The above code was written as if the lexical analyzer was the outer loop of the program. This is not a good idea. In most lanugages, the syntax analysis code makes a more appropriate main program, and our goal is to build a lexical analyzer we can call from the syntax analysis system. Our goal, in a production lexical analyzer, therefore, is to offer an interface to the world where a call to (for example) lex_advance() advances one lexeme through the stream of lexemes.

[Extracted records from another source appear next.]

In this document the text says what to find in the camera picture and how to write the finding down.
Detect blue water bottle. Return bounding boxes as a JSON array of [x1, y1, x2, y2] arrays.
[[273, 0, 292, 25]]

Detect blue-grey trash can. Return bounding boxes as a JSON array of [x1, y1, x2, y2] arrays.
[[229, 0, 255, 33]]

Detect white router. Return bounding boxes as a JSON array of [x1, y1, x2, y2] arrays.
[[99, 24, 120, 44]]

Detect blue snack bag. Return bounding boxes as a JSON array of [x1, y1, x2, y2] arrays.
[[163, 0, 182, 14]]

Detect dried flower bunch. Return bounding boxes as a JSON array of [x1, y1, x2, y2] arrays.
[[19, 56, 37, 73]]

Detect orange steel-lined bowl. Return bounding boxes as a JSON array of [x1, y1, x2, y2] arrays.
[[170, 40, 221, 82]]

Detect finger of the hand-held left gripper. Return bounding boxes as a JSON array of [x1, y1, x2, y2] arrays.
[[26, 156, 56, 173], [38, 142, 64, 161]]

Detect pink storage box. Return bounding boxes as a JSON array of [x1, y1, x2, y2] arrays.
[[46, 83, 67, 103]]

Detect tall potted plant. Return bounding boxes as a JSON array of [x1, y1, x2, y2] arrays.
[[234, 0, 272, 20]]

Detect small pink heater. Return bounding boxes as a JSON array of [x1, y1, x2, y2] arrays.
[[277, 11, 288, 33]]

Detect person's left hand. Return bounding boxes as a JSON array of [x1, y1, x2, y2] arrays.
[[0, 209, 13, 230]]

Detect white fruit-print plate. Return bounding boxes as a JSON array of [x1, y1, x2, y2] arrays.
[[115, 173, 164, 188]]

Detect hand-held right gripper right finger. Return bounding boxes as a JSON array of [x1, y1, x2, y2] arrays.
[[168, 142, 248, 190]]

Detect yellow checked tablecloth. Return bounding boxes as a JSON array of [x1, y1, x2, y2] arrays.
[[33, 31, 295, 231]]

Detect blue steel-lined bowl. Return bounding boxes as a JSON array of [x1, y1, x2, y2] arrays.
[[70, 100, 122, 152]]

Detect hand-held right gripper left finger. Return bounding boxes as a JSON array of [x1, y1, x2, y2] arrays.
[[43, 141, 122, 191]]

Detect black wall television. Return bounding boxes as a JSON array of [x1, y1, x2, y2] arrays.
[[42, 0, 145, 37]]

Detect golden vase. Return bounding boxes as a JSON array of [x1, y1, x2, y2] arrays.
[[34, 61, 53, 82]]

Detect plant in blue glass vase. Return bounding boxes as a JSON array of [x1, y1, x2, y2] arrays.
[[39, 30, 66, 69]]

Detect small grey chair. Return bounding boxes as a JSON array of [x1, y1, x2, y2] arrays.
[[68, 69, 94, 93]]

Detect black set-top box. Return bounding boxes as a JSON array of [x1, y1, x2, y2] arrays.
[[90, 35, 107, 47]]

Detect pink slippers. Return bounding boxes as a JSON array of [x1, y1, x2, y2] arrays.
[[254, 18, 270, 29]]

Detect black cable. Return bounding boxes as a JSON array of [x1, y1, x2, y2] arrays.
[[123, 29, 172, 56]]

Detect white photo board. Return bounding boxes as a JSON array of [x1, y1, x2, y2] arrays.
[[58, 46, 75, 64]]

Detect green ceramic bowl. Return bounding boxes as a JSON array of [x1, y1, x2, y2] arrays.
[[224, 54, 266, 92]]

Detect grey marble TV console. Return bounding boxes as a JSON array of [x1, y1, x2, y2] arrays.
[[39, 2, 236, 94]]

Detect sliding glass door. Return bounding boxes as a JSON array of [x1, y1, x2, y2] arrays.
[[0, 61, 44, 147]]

The syntax analyzer, therefore, will call lex_advance() each time it is ready to advance one step through the text of the program. In general, the syntax analyzer may need to look not only at the current lexeme, but also at some sliding window of neighboring lexemes. Many programming languages are described by grammars that require looking both at the current lexeme and its successor, for example. In such a case, lex_advance() will advance the window, an operation more complex than merely returning the current lexeme.

Our design effort must also define exactly what a lexeme is, as a data type returned by. That will be the goal of the next lecture.